She murmured, “You were so cuddly when you were younger. And then you started high school and I just thought you were growing up.” Her hand on his back stuttered to a halt. “But that was around the time the accident happened, wasn't it? You weren't just growing up. We were hurting you. We —”
“I don't want to talk about this.” Danny's voice cracked. He buried his face in her shoulder, as if that could protect him from the grief swirling into her aura like ink into clear water.
She whispered, “Okay,” and fell silent.
Danny let her hold him while he exhaled the panic one breath at a time. He didn't know why he was so upset. So his parents accidentally hurt him. That was normal. He shouldn't be freaking out.
“Do you want me to leave?”
Danny shook his head. He breathed in, deep and shuddering, then let it out. “I'm okay.”
His mother nodded. They stayed like that for a while, Danny basking in the rich complexities of her love twined with relief and regret and fondness. He let her hold him until her aura turned stern. “You aren't off the hook, you know.”
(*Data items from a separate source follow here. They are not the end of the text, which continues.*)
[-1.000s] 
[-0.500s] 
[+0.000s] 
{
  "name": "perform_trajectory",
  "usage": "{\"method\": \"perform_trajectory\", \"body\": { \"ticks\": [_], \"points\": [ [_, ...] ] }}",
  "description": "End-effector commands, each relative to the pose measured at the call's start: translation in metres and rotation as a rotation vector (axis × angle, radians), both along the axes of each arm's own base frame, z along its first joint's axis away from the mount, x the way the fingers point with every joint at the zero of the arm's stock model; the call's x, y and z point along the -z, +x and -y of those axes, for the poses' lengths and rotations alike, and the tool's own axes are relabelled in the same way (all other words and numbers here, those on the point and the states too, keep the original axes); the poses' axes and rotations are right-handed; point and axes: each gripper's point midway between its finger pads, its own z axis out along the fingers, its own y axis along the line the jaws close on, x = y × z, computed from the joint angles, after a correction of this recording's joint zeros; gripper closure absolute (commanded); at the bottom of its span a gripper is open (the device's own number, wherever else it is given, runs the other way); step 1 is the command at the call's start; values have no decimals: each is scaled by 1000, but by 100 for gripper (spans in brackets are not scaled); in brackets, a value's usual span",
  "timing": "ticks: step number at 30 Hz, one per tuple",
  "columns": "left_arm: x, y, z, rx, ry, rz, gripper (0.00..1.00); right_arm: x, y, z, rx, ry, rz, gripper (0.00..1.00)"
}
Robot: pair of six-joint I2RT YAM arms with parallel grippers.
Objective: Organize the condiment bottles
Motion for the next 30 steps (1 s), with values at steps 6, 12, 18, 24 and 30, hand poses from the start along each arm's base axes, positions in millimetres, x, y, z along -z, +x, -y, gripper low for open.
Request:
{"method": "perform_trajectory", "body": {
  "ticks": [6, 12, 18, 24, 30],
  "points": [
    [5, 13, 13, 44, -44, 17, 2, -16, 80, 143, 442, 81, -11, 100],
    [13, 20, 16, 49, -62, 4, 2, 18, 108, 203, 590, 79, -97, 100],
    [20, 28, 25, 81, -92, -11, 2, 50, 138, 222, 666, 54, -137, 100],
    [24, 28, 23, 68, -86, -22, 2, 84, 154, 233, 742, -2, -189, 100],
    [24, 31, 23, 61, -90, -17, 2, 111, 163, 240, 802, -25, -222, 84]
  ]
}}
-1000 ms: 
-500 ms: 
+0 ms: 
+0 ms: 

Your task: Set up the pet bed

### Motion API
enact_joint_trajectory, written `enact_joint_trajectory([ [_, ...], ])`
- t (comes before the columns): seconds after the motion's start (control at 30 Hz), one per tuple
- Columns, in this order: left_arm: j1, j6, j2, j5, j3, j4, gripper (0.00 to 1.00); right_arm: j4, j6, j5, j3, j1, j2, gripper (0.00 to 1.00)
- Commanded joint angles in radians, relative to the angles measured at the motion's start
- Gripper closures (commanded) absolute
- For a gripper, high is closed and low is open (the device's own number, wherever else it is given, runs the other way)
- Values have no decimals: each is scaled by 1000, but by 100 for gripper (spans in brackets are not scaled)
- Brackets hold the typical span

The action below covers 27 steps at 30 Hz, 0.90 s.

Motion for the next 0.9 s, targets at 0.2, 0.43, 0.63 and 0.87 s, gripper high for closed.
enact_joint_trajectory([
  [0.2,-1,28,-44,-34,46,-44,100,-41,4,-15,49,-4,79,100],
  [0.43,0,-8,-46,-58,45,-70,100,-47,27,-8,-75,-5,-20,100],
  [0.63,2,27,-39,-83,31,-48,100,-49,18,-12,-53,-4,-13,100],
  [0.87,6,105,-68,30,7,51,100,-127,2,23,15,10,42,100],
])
Danny's mood soured. He pulled away and sat back. “Sorry,” he grumbled.
She raised an eyebrow.
He huffed. “I'm just — I was mad, okay? I didn't want to ick my bad mood all over everyone.”
“That's no excuse for not answering your phone.”
He pulled his knees to his chest and ducked his head so he could tug on his horns. He mumbled, “I didn't wanna hear from Dad.”
His mother was quiet. “He's trying, you know.”
“No, he's not,” Danny spat.
“I think…” She frowned, contemplative. “I think he doesn't know how to try, yet.”
Danny glared at the wall.
“Will you give him a chance?”
The muscles in his cheeks bunched up. He scrubbed at his face and swiped his thumbs over his eyes. His mother was waiting patiently when he glanced at her, so he sighed and tipped to lean into her shoulder. “I'm just tired, Mom. I'm so fucking tired of the — I thought it would stop. I thought you would both stop, but he just…” He sniffled. “It's like it doesn't matter. He doesn't care.”
“He cares about you,” she said. “More than anything.”
“Well, he's doing it wrong,” Danny gowled.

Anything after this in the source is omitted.